* **TASK PROMPT**:
Copy each line of the material beneath that holds the word "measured".

BEGIN DATA SEGMENT

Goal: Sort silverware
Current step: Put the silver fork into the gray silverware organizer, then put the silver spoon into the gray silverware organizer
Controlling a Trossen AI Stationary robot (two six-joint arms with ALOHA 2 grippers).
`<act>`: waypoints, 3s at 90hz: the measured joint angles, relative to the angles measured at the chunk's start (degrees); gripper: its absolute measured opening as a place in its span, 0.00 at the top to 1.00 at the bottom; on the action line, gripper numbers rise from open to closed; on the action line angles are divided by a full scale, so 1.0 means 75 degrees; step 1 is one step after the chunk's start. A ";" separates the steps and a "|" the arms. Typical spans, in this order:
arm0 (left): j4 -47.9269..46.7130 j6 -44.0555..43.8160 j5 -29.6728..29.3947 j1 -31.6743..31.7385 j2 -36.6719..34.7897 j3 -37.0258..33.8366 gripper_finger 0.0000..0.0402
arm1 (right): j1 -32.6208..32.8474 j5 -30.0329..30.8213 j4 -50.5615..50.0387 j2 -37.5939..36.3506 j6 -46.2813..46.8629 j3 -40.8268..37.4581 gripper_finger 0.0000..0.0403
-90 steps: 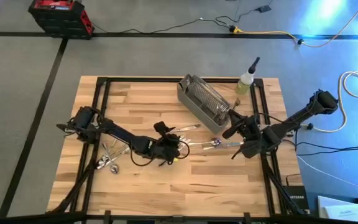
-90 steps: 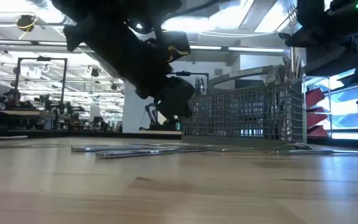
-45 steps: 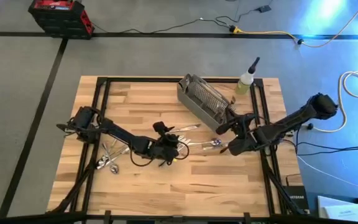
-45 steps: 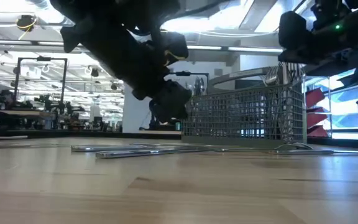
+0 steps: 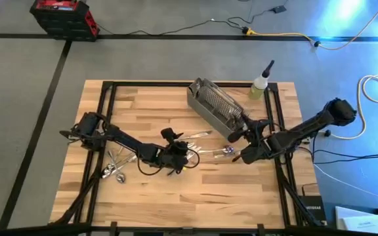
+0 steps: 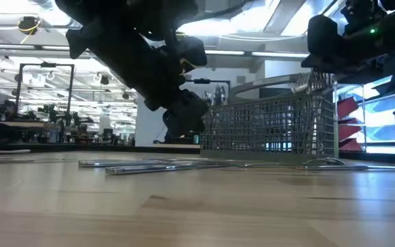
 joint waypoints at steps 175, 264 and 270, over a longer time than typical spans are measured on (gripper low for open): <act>-0.9389 0.0955 0.7268 -0.3006 -0.2492 -0.0996 0.50 | 0.0000 -0.3616 0.0009 -0.0026 -0.5844 0.2349 0.53; -0.8912 0.0768 0.6660 -0.3494 -0.2613 -0.1516 0.54 | 0.0000 -0.3513 -0.0014 -0.0026 -0.5846 0.2349 0.53; -0.8916 0.0657 0.6527 -0.3494 -0.2672 -0.1465 0.54 | 0.0000 -0.3475 -0.0014 -0.0026 -0.5847 0.2349 0.53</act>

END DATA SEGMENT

* **ANSWER BOX**:
`<act>`: waypoints, 3s at 90hz: the measured joint angles, relative to the angles measured at the chunk's start (degrees); gripper: its absolute measured opening as a place in its span, 0.00 at the top to 1.00 at the bottom; on the action line, gripper numbers rise from open to closed; on the action line angles are divided by a full scale, so 1.0 means 75 degrees; step 1 is one step after the chunk's start. A ";" separates the steps and a "|" the arms. Typical spans, in this order:
 joint waypoints at steps 175, 264 and 270, over a longer time than typical spans are measured on (gripper low for open): <act>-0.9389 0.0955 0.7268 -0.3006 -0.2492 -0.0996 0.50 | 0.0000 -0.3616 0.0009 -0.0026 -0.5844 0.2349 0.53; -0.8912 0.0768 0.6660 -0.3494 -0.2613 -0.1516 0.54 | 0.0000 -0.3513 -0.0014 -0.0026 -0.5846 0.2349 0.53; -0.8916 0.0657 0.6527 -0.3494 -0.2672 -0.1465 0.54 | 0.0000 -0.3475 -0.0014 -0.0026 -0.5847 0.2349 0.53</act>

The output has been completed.